[What this task involves] Repeat the data in full. No line may differ from the original.

-- Working data follows --

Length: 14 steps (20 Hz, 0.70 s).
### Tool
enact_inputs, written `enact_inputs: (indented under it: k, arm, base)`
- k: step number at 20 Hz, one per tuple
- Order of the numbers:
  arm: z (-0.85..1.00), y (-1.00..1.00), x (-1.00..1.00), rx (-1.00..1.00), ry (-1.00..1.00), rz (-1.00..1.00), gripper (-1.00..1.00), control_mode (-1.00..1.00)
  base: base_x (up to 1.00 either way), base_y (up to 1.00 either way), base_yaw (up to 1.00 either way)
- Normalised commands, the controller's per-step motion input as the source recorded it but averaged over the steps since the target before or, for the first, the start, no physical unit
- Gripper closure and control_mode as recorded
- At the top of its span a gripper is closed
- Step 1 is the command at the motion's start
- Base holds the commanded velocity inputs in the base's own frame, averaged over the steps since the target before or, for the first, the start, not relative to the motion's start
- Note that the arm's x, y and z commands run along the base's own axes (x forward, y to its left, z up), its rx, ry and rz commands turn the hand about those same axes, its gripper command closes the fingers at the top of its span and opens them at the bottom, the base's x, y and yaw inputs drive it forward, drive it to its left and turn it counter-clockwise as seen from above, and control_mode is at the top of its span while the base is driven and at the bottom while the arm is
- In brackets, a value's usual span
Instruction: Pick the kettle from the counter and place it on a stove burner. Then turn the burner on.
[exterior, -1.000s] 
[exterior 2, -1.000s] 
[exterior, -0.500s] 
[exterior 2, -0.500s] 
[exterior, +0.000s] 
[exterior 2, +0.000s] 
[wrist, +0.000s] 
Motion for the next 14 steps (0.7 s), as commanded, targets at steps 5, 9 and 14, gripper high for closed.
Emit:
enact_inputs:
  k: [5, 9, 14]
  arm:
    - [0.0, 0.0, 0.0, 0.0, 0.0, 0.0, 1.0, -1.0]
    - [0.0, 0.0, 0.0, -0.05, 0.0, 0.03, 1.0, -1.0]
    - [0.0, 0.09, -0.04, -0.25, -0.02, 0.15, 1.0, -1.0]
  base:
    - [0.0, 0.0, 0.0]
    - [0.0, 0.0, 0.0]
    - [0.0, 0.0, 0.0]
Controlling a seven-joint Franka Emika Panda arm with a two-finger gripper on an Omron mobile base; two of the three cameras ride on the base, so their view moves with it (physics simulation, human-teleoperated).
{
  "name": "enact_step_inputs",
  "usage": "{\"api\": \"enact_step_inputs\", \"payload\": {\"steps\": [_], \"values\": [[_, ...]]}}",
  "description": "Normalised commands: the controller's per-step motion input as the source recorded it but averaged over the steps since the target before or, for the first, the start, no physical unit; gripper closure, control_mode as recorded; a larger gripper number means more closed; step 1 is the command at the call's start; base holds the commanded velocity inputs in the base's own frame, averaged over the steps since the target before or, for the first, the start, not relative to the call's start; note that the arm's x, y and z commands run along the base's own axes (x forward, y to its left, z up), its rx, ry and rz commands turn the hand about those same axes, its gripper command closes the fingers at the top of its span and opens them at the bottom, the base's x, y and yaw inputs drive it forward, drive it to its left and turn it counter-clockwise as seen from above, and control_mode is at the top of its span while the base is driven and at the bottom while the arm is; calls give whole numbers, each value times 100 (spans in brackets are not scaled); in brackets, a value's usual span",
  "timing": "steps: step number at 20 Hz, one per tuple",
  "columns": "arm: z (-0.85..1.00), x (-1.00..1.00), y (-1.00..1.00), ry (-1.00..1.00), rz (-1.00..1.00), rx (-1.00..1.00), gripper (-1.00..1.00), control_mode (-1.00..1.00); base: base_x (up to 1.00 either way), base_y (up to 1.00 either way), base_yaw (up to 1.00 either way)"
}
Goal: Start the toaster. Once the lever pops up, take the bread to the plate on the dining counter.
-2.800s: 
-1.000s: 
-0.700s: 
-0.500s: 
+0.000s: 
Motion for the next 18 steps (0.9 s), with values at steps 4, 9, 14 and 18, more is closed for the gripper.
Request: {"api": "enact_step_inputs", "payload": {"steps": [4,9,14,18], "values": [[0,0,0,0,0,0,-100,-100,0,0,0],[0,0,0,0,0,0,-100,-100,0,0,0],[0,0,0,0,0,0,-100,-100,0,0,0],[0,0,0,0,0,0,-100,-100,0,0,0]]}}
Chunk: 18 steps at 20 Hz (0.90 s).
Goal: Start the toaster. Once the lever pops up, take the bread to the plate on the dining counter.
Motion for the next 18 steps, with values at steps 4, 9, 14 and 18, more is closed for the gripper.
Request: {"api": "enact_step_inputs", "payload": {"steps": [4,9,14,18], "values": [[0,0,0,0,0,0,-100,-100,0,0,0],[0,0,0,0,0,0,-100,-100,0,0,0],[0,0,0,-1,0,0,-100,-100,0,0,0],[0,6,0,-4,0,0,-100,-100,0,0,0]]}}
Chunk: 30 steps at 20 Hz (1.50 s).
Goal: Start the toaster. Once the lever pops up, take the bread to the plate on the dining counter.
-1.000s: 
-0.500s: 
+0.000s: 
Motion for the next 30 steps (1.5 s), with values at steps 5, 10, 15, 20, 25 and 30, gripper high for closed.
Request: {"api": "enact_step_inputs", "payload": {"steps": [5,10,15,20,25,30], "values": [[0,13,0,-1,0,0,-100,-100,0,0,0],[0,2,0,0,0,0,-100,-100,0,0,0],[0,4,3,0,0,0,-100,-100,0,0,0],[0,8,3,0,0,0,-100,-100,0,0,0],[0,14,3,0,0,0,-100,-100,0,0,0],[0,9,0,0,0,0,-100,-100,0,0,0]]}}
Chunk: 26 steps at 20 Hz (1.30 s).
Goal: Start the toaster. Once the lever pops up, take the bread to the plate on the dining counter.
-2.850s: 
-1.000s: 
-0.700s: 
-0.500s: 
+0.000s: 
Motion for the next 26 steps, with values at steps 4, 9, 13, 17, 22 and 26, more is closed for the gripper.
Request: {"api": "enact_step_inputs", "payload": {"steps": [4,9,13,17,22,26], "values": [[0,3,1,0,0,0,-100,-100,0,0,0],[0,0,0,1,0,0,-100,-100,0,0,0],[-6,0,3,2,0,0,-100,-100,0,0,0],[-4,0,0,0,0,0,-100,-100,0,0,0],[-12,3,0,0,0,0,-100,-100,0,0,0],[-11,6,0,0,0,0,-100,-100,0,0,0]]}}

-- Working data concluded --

[Written response]
Length: 14 steps (20 Hz, 0.70 s).
### Tool
enact_inputs, written `enact_inputs: (indented under it: k, arm, base)`
- k: step number at 20 Hz, one per tuple
- Order of the numbers:
  arm: z (-0.85..1.00), y (-1.00..1.00), x (-1.00..1.00), rx (-1.00..1.00), ry (-1.00..1.00), rz (-1.00..1.00), gripper (-1.00..1.00), control_mode (-1.00..1.00)
  base: base_x (up to 1.00 either way), base_y (up to 1.00 either way), base_yaw (up to 1.00 either way)
- Normalised commands, the controller's per-step motion input as the source recorded it but averaged over the steps since the target before or, for the first, the start, no physical unit
- Gripper closure and control_mode as recorded
- At the top of its span a gripper is closed
- Step 1 is the command at the motion's start
- Base holds the commanded velocity inputs in the base's own frame, averaged over the steps since the target before or, for the first, the start, not relative to the motion's start
- Note that the arm's x, y and z commands run along the base's own axes (x forward, y to its left, z up), its rx, ry and rz commands turn the hand about those same axes, its gripper command closes the fingers at the top of its span and opens them at the bottom, the base's x, y and yaw inputs drive it forward, drive it to its left and turn it counter-clockwise as seen from above, and control_mode is at the top of its span while the base is driven and at the bottom while the arm is
- In brackets, a value's usual span
Instruction: Pick the kettle from the counter and place it on a stove burner. Then turn the burner on.
[exterior, -1.000s] 
[exterior 2, -1.000s] 
[exterior, -0.500s] 
[exterior 2, -0.500s] 
[exterior, +0.000s] 
[exterior 2, +0.000s] 
[wrist, +0.000s] 
Motion for the next 14 steps (0.7 s), as commanded, targets at steps 5, 9 and 14, gripper high for closed.
Emit:
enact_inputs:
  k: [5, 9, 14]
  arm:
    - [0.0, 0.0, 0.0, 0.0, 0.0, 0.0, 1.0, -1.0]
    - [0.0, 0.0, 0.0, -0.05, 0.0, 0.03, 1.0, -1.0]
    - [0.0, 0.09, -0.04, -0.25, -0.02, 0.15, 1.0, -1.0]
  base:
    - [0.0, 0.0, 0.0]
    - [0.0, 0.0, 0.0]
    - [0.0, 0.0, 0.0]
Controlling a seven-joint Franka Emika Panda arm with a two-finger gripper on an Omron mobile base; two of the three cameras ride on the base, so their view moves with it (physics simulation, human-teleoperated).
{
  "name": "enact_step_inputs",
  "usage": "{\"api\": \"enact_step_inputs\", \"payload\": {\"steps\": [_], \"values\": [[_, ...]]}}",
  "description": "Normalised commands: the controller's per-step motion input as the source recorded it but averaged over the steps since the target before or, for the first, the start, no physical unit; gripper closure, control_mode as recorded; a larger gripper number means more closed; step 1 is the command at the call's start; base holds the commanded velocity inputs in the base's own frame, averaged over the steps since the target before or, for the first, the start, not relative to the call's start; note that the arm's x, y and z commands run along the base's own axes (x forward, y to its left, z up), its rx, ry and rz commands turn the hand about those same axes, its gripper command closes the fingers at the top of its span and opens them at the bottom, the base's x, y and yaw inputs drive it forward, drive it to its left and turn it counter-clockwise as seen from above, and control_mode is at the top of its span while the base is driven and at the bottom while the arm is; calls give whole numbers, each value times 100 (spans in brackets are not scaled); in brackets, a value's usual span",
  "timing": "steps: step number at 20 Hz, one per tuple",
  "columns": "arm: z (-0.85..1.00), x (-1.00..1.00), y (-1.00..1.00), ry (-1.00..1.00), rz (-1.00..1.00), rx (-1.00..1.00), gripper (-1.00..1.00), control_mode (-1.00..1.00); base: base_x (up to 1.00 either way), base_y (up to 1.00 either way), base_yaw (up to 1.00 either way)"
}
Goal: Start the toaster. Once the lever pops up, take the bread to the plate on the dining counter.
-2.800s: 
-1.000s: 
-0.700s: 
-0.500s: 
+0.000s: 
Motion for the next 18 steps (0.9 s), with values at steps 4, 9, 14 and 18, more is closed for the gripper.
Request: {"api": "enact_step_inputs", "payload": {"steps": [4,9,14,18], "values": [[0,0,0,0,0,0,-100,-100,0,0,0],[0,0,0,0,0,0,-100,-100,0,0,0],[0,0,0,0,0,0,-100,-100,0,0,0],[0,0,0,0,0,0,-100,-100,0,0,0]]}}
Chunk: 18 steps at 20 Hz (0.90 s).
Goal: Start the toaster. Once the lever pops up, take the bread to the plate on the dining counter.
Motion for the next 18 steps, with values at steps 4, 9, 14 and 18, more is closed for the gripper.
Request: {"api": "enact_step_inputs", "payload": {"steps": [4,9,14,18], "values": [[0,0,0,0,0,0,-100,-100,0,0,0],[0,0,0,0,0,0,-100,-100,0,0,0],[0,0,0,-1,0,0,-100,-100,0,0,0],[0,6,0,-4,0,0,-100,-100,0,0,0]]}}
Chunk: 30 steps at 20 Hz (1.50 s).
Goal: Start the toaster. Once the lever pops up, take the bread to the plate on the dining counter.
-1.000s: 
-0.500s: 
+0.000s: 
Motion for the next 30 steps (1.5 s), with values at steps 5, 10, 15, 20, 25 and 30, gripper high for closed.
Request: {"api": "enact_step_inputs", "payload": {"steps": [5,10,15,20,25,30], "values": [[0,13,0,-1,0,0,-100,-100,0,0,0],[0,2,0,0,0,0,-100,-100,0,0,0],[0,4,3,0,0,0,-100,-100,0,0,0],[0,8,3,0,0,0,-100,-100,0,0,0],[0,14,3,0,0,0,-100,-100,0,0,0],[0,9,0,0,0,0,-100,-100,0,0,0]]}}
Chunk: 26 steps at 20 Hz (1.30 s).
Goal: Start the toaster. Once the lever pops up, take the bread to the plate on the dining counter.
-2.850s: 
-1.000s: 
-0.700s: 
-0.500s: 
+0.000s: 
Motion for the next 26 steps, with values at steps 4, 9, 13, 17, 22 and 26, more is closed for the gripper.
Request: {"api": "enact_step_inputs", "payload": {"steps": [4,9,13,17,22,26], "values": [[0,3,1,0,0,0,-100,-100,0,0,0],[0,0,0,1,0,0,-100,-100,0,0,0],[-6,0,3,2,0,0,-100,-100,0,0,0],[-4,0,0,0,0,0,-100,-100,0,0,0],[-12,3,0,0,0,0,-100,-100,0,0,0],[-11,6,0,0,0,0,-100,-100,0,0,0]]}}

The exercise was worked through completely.